### Action item
Look through the entries below and return all lines including the word "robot".

### Source records
+-------+

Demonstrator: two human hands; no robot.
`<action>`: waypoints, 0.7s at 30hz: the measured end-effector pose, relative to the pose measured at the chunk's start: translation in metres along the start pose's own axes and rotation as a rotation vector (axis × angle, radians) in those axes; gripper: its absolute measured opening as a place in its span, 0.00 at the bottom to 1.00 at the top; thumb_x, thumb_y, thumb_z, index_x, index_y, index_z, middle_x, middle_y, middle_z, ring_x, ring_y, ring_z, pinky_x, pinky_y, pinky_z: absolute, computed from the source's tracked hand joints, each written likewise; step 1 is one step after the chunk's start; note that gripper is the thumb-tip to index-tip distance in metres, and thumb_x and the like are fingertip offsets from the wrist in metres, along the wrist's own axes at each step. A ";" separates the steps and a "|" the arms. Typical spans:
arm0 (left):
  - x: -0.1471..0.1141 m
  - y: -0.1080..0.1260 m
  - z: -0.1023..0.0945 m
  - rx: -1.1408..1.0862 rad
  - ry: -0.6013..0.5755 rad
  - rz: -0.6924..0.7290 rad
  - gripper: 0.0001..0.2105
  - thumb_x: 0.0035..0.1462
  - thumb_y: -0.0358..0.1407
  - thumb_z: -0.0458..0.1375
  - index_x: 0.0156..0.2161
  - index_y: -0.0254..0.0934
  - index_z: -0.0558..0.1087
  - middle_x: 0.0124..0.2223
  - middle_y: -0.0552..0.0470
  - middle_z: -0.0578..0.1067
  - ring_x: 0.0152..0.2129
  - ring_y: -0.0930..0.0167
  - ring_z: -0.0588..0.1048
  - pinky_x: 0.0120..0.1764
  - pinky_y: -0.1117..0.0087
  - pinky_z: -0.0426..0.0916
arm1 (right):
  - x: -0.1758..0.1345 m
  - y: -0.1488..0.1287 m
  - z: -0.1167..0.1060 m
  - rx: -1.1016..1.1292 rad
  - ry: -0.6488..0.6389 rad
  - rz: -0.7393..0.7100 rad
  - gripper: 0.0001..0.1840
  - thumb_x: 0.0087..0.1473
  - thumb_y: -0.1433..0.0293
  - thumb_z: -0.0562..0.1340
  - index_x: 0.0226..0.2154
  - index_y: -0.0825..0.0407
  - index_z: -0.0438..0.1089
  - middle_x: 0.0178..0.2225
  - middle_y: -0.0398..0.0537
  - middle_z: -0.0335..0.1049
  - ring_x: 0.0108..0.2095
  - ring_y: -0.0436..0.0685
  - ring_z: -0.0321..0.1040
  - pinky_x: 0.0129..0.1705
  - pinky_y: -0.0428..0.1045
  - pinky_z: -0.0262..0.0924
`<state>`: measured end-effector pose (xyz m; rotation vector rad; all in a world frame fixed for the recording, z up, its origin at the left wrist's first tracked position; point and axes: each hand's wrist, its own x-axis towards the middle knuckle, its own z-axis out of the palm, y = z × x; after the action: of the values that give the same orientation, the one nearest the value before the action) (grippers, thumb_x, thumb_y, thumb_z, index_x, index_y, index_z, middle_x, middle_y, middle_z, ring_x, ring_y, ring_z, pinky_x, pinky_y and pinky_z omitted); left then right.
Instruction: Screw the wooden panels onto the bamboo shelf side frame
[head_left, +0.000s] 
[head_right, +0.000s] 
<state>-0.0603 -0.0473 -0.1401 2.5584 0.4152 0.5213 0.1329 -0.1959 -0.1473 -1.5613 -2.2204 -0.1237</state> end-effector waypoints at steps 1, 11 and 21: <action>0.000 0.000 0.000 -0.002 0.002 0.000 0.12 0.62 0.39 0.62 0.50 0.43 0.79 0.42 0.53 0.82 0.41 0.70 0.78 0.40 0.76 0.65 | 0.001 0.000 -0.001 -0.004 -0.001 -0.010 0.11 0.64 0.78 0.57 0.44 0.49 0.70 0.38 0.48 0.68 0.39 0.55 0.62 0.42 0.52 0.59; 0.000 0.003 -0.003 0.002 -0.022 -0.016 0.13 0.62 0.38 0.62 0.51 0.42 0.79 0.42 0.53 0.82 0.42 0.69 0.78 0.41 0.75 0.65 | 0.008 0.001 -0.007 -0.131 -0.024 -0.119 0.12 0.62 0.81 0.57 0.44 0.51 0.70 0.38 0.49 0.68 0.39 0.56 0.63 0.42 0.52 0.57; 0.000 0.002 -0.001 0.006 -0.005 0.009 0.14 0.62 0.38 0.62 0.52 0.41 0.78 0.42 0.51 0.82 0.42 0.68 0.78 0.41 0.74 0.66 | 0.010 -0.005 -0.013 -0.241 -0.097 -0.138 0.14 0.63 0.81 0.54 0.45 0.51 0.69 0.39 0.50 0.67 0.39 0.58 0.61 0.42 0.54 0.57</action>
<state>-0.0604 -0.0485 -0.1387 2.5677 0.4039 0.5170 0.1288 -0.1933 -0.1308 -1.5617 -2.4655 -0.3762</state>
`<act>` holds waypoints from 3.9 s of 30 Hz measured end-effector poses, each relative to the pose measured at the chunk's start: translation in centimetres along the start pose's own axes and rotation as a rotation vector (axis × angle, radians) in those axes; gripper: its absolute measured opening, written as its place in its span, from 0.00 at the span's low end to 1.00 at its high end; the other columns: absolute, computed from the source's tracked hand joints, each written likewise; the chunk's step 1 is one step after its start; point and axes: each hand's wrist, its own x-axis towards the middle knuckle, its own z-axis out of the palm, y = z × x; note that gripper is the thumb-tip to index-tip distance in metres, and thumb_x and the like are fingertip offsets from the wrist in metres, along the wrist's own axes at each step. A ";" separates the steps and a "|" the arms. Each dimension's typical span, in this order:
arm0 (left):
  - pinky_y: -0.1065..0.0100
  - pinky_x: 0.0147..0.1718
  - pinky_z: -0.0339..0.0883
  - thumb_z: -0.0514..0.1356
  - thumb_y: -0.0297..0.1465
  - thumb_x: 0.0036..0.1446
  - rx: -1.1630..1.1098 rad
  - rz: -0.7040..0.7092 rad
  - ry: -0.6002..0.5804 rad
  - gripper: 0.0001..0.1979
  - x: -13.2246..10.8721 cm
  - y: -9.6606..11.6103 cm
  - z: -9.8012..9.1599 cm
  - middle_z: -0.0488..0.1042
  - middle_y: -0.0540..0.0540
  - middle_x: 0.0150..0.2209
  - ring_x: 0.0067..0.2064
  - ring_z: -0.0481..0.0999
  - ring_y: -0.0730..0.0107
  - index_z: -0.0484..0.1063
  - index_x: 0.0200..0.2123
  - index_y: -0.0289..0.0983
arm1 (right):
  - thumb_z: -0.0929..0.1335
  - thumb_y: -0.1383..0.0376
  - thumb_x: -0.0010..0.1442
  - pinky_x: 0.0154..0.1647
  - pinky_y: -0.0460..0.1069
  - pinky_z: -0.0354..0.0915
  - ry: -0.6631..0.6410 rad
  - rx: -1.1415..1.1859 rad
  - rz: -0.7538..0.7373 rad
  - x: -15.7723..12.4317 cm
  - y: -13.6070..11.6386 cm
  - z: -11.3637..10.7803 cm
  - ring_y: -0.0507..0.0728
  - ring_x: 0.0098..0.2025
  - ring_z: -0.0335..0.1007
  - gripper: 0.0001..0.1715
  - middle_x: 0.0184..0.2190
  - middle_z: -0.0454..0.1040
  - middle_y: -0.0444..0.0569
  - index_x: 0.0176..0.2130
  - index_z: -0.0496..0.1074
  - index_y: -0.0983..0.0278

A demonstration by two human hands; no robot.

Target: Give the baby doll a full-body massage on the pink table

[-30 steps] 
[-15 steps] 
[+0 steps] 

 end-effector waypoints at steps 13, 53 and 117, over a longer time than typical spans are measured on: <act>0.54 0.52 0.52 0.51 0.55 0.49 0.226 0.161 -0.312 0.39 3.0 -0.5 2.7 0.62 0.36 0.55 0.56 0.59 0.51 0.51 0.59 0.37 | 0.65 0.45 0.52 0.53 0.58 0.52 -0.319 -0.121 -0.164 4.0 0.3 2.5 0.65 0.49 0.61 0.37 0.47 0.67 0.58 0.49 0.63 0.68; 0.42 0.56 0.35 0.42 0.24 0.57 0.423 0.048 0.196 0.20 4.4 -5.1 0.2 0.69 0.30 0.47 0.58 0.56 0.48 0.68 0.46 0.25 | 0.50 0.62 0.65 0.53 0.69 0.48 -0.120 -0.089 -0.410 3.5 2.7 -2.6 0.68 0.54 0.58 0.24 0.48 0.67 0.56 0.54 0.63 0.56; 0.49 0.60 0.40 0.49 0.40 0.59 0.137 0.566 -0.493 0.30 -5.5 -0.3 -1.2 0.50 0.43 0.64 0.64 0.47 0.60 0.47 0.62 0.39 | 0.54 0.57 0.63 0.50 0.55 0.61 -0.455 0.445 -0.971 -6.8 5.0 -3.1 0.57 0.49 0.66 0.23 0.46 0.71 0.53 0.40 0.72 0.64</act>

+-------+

### Solution below
Demonstrator: two human hands; no robot.
A demonstration by two human hands; no robot.

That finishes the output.